Task to complete
Exactly as written, return every line of the data below apart from the pictures.

━━━━━━━━━━━━━━━━━━━━

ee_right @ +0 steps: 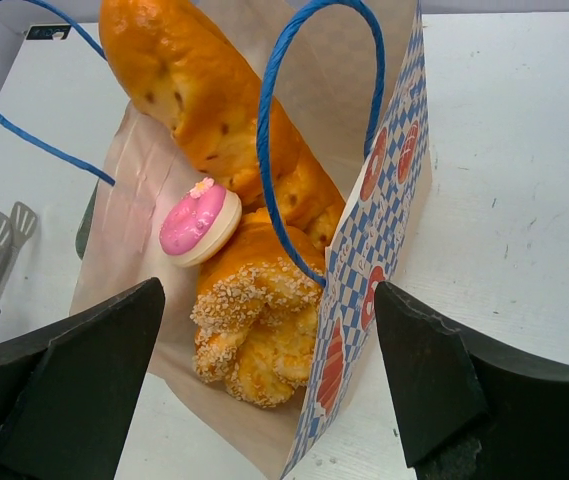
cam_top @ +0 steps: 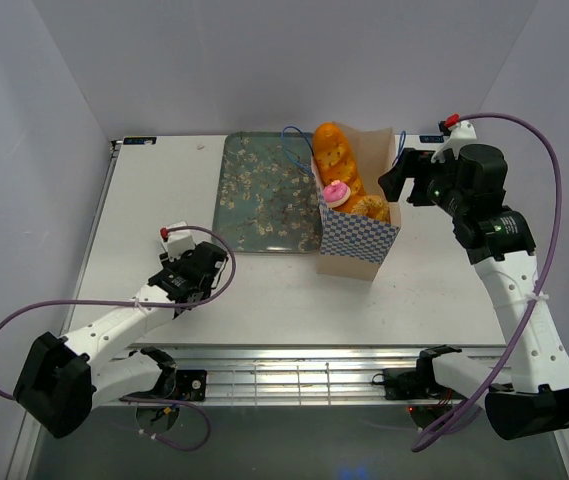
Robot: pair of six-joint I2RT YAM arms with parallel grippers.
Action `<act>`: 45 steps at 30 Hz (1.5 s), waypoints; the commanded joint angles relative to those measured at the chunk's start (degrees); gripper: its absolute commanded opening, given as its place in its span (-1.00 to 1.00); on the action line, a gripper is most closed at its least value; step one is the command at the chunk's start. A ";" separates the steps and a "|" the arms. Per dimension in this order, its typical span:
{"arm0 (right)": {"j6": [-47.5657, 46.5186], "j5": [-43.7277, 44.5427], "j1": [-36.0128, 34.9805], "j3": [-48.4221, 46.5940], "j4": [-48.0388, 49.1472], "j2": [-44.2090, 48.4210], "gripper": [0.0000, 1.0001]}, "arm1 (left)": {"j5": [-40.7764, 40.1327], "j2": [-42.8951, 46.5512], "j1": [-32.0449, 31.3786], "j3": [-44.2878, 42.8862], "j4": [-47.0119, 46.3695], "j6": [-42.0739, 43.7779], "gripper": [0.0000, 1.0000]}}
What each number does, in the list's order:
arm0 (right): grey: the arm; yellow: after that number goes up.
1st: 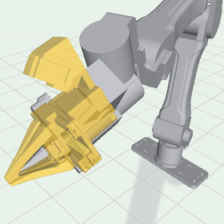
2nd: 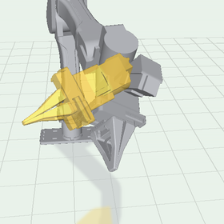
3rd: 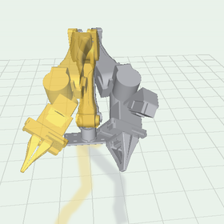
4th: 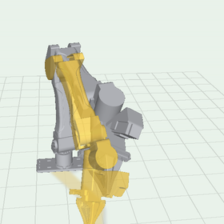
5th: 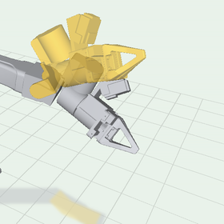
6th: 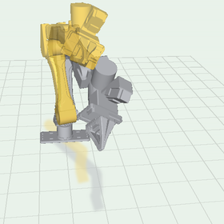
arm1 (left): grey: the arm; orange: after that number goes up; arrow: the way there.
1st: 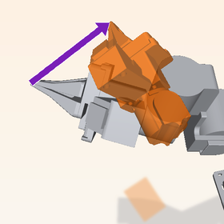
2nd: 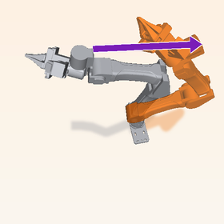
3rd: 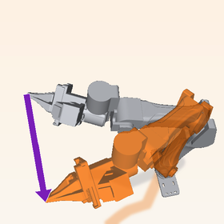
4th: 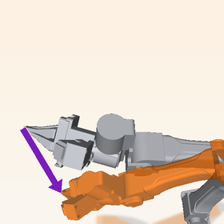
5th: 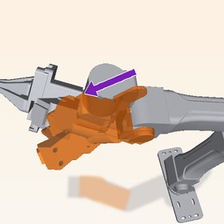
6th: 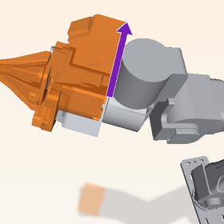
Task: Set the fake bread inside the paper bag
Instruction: Place the clamp at the center of the board, then reset both arms
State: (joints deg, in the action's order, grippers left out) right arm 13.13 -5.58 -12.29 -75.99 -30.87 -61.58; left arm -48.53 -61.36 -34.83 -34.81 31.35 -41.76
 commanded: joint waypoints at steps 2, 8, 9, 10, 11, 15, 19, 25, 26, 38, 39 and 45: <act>0.15 -2.24 -0.27 0.93 2.84 1.73 0.82 | -1.39 -1.65 0.46 1.67 -5.14 -6.41 0.00; 0.15 -2.85 -0.19 3.12 2.75 2.69 0.82 | -0.95 -5.25 0.81 1.32 -12.09 -3.51 0.04; 0.15 -2.94 -0.19 3.21 2.57 2.61 0.82 | -0.43 -6.04 0.90 0.97 -12.54 -3.33 0.05; 0.15 -2.85 -0.19 3.47 2.49 2.78 0.82 | 0.45 -8.05 1.08 0.53 -12.89 -3.59 0.05; 0.15 -2.85 -0.19 3.65 2.14 2.87 0.83 | 0.81 -9.03 1.25 -0.34 -13.07 -3.77 0.07; 0.15 -2.68 -0.19 4.27 1.87 3.40 0.82 | 2.47 -13.95 2.31 -2.36 -12.28 -6.23 0.18; 0.15 -2.24 -0.19 4.62 1.17 3.40 0.82 | 7.13 -17.82 4.58 -3.42 -12.72 -6.76 0.29; 0.06 -1.18 -0.19 6.29 0.38 4.54 0.81 | 13.72 -18.97 7.49 -3.08 -13.86 -6.93 0.45; 0.06 -1.10 -0.19 6.38 0.29 4.71 0.81 | 14.25 -18.71 7.67 -2.99 -13.86 -6.93 0.48; 5.41 3.48 -0.19 14.46 -2.87 8.84 0.80 | 28.75 -5.01 8.20 -4.04 -12.54 -6.58 0.96; 6.03 3.13 -0.19 15.25 -3.05 9.28 0.80 | 29.98 -3.86 8.20 -4.13 -12.55 -6.76 0.96; 9.81 -1.07 -0.27 26.13 -0.53 16.64 0.80 | 42.19 6.23 8.20 -0.98 -16.05 -9.74 0.96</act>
State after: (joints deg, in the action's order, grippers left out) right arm 20.71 -4.29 -12.36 -54.74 -32.36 -49.54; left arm -14.92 -60.03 -26.79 -36.82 18.09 -49.60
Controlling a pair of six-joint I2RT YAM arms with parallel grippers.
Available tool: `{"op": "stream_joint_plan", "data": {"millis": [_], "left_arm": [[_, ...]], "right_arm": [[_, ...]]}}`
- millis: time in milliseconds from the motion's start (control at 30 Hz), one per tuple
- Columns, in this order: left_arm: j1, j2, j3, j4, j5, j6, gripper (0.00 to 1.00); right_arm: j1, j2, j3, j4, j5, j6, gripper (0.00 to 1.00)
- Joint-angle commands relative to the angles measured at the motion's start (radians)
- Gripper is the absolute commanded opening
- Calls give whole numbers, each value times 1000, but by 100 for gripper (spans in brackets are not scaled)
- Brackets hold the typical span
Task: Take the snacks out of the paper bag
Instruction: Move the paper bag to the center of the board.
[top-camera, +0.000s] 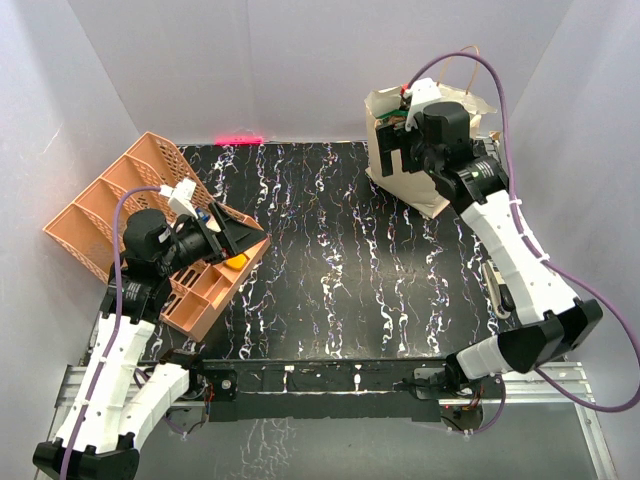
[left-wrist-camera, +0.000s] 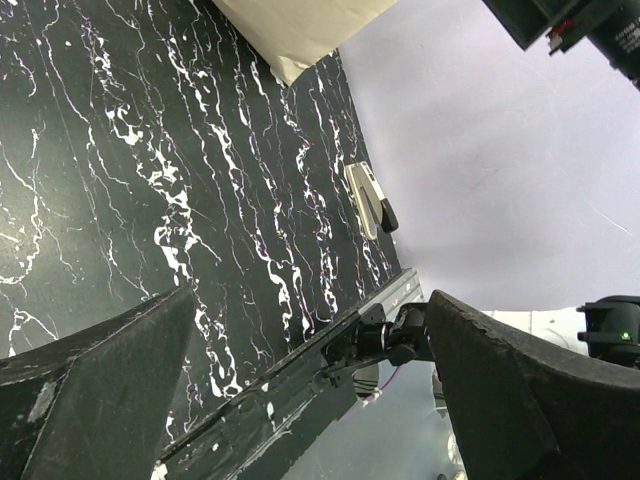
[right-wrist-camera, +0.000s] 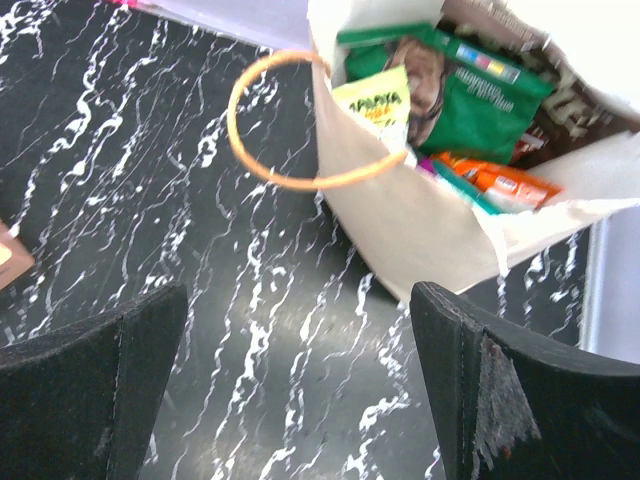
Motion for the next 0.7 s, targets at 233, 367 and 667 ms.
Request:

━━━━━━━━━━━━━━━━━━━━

Response to the exercise
ee_right @ +0 steps: 
cam_top @ +0 steps: 
Robot: pair of six-joint I2RT YAM arms with parallel grippers.
Action `<act>`: 45 steps at 30 Hz (1.5 s), waypoints; the commanded joint angles relative to those measured at the chunk's start (degrees); gripper: its absolute commanded opening, given as its place in its span (-1.00 to 1.00); on the action line, a gripper is most closed at its least value; step one is the command at the chunk's start. A ";" separates the steps and a "|" the arms. Per dimension in this order, its typical span:
{"arm0 (right)": {"j6": [-47.5657, 46.5186], "j5": [-43.7277, 44.5427], "j1": [-36.0128, 34.9805], "j3": [-48.4221, 46.5940], "j4": [-48.0388, 49.1472], "j2": [-44.2090, 48.4210], "gripper": [0.0000, 1.0001]}, "arm1 (left)": {"j5": [-40.7764, 40.1327], "j2": [-42.8951, 46.5512], "j1": [-32.0449, 31.3786], "j3": [-44.2878, 42.8862], "j4": [-47.0119, 46.3695], "j6": [-42.0739, 43.7779], "gripper": [0.0000, 1.0000]}}
What each number does, in the list's order:
arm0 (right): grey: the arm; yellow: after that number goes up.
1st: 
2nd: 
3rd: 
4th: 
5th: 
6th: 
arm1 (left): grey: the arm; orange: after that number goes up; arrow: the way there.
1st: 
2nd: 
3rd: 
4th: 
5th: 
6th: 
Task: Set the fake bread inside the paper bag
Instruction: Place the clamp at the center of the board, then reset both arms
State: (joints deg, in the action's order, grippers left out) right arm 13.13 -5.58 -12.29 -75.99 -30.87 -61.58; left arm -48.53 -61.36 -34.83 -34.81 31.35 -41.76
 commanded: joint waypoints at steps 2, 8, 9, 10, 11, 15, 19, 25, 26, 38, 39 and 45: <act>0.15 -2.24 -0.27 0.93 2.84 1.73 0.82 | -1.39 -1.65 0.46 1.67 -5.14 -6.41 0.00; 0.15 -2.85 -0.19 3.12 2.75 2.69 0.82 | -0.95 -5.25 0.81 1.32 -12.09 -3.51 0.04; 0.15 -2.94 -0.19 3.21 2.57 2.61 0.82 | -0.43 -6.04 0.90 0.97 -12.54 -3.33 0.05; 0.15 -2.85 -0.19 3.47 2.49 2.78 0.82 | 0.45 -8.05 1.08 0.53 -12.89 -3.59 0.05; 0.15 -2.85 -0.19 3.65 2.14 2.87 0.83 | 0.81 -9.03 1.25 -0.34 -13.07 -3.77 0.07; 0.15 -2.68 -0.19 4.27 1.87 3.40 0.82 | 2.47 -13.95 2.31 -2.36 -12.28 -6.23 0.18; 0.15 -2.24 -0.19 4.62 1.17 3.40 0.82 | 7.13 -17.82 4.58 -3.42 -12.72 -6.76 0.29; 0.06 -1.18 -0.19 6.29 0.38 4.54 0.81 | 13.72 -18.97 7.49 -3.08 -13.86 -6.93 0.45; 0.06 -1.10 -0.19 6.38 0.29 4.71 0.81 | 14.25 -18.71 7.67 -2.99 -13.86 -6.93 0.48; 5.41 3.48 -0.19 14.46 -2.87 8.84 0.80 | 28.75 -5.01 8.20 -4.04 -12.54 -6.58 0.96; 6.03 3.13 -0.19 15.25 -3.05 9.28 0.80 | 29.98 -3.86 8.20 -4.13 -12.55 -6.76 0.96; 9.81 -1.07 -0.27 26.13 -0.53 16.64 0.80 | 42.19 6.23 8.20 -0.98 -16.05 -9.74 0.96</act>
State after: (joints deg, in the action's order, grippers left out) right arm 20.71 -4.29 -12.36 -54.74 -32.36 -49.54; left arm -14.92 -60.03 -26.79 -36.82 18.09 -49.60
Controlling a pair of six-joint I2RT YAM arms with parallel grippers.
Available tool: `{"op": "stream_joint_plan", "data": {"millis": [_], "left_arm": [[_, ...]], "right_arm": [[_, ...]]}}`
- millis: time in milliseconds from the motion's start (control at 30 Hz), one per tuple
- Columns, in this order: left_arm: j1, j2, j3, j4, j5, j6, gripper (0.00 to 1.00); right_arm: j1, j2, j3, j4, j5, j6, gripper (0.00 to 1.00)
- Joint-angle commands relative to the angles measured at the motion's start (radians)
- Gripper is the absolute commanded opening
- Calls give whole numbers, each value times 1000, but by 100 for gripper (spans in brackets are not scaled)
- Brackets hold the typical span
Task: Take the snacks out of the paper bag
Instruction: Move the paper bag to the center of the board.
[top-camera, +0.000s] 
[left-wrist-camera, +0.000s] 
[right-wrist-camera, +0.000s] 
Motion for the next 0.7 s, targets at 233, 367 and 667 ms.
Request:

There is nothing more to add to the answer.